The annual financial statements and appropriations actually show a growing gap in what is known as the “tail” – the difference between spending authorized by TTF, versus the sum of the annual spending plan. A review of data from FY 2016, the year before the TTF replenishment was enacted, and the most recent report of FY 2020, shows the “tail” increasing from $1.9 billion to $3.5 billion….or by almost 80%.
The impact: over $1 billion of unspent wages and annual economic activity are not being reinvested in our infrastructure. Residents are not seeing promised road improvements, and New Jersey businesses, especially professional services and construction firms, are losing out – with lost job creation and reduced activities such as material and equipment purchasing.

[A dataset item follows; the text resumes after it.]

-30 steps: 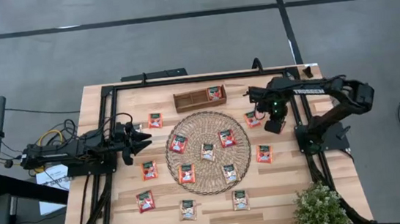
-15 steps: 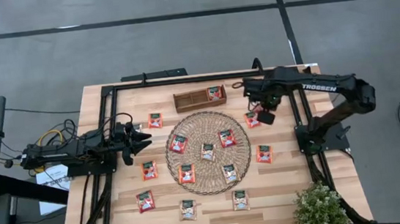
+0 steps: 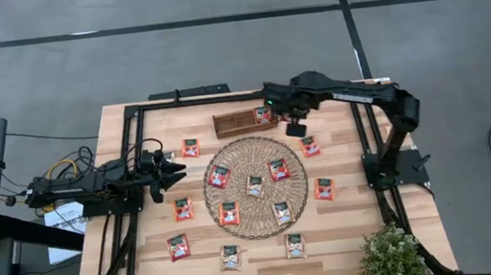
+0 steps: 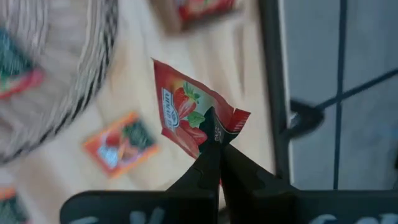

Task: Pick & Place Tea
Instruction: Put the red tea bag into the right section of the wooden organizer

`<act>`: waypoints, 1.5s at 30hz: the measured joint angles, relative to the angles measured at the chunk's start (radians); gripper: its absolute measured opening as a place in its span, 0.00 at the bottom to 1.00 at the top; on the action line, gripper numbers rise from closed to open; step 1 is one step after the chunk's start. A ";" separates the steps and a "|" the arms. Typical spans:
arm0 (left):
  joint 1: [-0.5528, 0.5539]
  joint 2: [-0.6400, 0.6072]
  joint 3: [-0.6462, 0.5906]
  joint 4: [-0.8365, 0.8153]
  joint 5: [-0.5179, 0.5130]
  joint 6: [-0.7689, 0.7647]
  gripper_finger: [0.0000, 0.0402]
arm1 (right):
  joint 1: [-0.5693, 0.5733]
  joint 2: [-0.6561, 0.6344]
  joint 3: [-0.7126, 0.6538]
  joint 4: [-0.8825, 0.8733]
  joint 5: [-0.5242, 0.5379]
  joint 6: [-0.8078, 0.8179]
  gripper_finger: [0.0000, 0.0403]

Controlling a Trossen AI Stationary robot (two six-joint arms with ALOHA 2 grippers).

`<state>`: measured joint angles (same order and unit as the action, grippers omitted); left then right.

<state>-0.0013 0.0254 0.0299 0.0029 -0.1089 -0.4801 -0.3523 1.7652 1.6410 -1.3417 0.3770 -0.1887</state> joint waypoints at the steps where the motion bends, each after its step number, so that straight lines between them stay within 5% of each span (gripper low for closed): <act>1: 0.000 0.000 0.000 0.000 0.000 0.000 0.38 | -0.006 0.024 0.031 0.006 0.004 -0.021 0.00; 14: 0.000 0.000 0.000 0.000 0.000 -0.004 0.38 | -0.040 0.244 0.357 0.037 0.046 -0.257 0.00; 45: 0.000 0.000 0.000 -0.001 0.007 -0.003 0.38 | -0.082 0.483 0.362 0.140 0.045 -0.396 0.00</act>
<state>-0.0015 0.0254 0.0299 0.0021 -0.1020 -0.4835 -0.4347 2.2482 2.0033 -1.2022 0.4215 -0.5846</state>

As noted, “ramping up” any pipeline by 25% presents challenges so it wasn’t surprising to see that in FY 2017 that the tail grew from $1.9 billion in ’15 to $2.5 billion. What was surprising though, is that after 3 to 4 years in operation that the tail grew to $2.8 billion in FY 19 and still further to $3.5 billion by FY20. The next financial report is due in March so we’re anxious to see if any progress has been made.
In the long run, the delay in expanding the pipeline by 25% and authorizing new projects as the funding became available, will cost New Jersey financially on every project. This is because the rate of inflation on capital projects is higher than the overall rate of inflation in New Jersey.
As a “corridor” state located between two of our nation’s leading centers of commerce, infrastructure is a necessity for the hundreds of thousands of New Jersey commuters and is the lifeblood of our state’s economy.
Everyone in the industry as well as the general public, should be asking “When will the operational capacity to actually deliver on the promised infrastructure improvements be in place?”
GSI will be asking these questions and keeping our followers informed.